#### [WHAT TO PRODUCE]
Output, without any change, the listing below from its opening line up to and including the line with "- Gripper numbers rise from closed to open".

#### [DATA BLOCK]
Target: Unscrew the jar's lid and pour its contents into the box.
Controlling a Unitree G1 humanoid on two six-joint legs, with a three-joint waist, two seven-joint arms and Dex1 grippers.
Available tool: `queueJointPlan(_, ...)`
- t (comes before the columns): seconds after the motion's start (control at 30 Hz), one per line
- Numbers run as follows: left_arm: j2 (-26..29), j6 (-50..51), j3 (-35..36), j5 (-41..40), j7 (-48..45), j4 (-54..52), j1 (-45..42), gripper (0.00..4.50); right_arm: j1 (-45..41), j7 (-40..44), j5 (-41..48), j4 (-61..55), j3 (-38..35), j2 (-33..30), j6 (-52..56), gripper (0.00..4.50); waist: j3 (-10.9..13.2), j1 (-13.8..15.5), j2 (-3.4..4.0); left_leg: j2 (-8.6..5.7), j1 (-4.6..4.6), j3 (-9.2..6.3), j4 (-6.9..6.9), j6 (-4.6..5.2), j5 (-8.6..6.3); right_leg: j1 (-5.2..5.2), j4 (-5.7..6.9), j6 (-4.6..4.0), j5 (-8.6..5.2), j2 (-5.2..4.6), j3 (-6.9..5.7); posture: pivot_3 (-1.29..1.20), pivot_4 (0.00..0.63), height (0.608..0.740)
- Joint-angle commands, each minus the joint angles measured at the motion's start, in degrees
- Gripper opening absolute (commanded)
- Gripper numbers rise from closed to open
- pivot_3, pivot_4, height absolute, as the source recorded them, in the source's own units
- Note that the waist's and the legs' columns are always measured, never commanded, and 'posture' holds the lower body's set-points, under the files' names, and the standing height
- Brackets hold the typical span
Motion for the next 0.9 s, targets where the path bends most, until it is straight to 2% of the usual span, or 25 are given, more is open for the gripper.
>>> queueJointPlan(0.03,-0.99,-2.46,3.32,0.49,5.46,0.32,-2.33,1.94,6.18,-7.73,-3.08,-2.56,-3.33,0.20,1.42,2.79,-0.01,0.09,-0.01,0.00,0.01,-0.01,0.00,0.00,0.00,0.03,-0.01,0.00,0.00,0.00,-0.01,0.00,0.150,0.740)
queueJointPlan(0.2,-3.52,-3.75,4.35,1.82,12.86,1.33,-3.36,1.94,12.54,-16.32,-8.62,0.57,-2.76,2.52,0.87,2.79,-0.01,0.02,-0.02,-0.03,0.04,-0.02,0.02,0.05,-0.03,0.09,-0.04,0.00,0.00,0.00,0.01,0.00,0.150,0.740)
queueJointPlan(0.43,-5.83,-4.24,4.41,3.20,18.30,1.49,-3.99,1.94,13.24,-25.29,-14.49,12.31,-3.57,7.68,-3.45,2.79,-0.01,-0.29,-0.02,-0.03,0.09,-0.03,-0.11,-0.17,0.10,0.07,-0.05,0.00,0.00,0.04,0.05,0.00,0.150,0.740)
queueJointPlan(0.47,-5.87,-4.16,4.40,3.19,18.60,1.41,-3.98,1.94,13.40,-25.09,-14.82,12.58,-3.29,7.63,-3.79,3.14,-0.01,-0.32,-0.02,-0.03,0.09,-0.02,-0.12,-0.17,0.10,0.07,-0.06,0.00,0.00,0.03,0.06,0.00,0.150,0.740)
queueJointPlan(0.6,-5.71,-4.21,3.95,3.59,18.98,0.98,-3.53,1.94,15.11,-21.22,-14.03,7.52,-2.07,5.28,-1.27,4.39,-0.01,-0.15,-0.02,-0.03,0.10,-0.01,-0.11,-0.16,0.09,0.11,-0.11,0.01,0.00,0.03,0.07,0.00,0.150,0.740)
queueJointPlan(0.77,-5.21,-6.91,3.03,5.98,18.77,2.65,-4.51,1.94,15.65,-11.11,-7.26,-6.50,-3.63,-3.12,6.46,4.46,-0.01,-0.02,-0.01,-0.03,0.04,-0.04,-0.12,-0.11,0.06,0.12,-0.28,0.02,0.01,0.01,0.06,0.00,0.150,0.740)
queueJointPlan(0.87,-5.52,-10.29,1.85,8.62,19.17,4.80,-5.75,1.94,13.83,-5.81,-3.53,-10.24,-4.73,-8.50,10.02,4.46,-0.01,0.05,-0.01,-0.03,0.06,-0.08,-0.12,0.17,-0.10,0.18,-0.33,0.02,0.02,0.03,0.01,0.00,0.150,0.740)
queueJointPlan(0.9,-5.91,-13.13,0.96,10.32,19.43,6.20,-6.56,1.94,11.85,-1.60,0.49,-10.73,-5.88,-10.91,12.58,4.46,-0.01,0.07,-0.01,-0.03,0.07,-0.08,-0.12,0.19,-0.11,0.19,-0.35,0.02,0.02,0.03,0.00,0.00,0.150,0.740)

#### [WRITTEN RESPONSE]
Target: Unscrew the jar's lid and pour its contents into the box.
Controlling a Unitree G1 humanoid on two six-joint legs, with a three-joint waist, two seven-joint arms and Dex1 grippers.
Available tool: `queueJointPlan(_, ...)`
- t (comes before the columns): seconds after the motion's start (control at 30 Hz), one per line
- Numbers run as follows: left_arm: j2 (-26..29), j6 (-50..51), j3 (-35..36), j5 (-41..40), j7 (-48..45), j4 (-54..52), j1 (-45..42), gripper (0.00..4.50); right_arm: j1 (-45..41), j7 (-40..44), j5 (-41..48), j4 (-61..55), j3 (-38..35), j2 (-33..30), j6 (-52..56), gripper (0.00..4.50); waist: j3 (-10.9..13.2), j1 (-13.8..15.5), j2 (-3.4..4.0); left_leg: j2 (-8.6..5.7), j1 (-4.6..4.6), j3 (-9.2..6.3), j4 (-6.9..6.9), j6 (-4.6..5.2), j5 (-8.6..6.3); right_leg: j1 (-5.2..5.2), j4 (-5.7..6.9), j6 (-4.6..4.0), j5 (-8.6..5.2), j2 (-5.2..4.6), j3 (-6.9..5.7); posture: pivot_3 (-1.29..1.20), pivot_4 (0.00..0.63), height (0.608..0.740)
- Joint-angle commands, each minus the joint angles measured at the motion's start, in degrees
- Gripper opening absolute (commanded)
- Gripper numbers rise from closed to open

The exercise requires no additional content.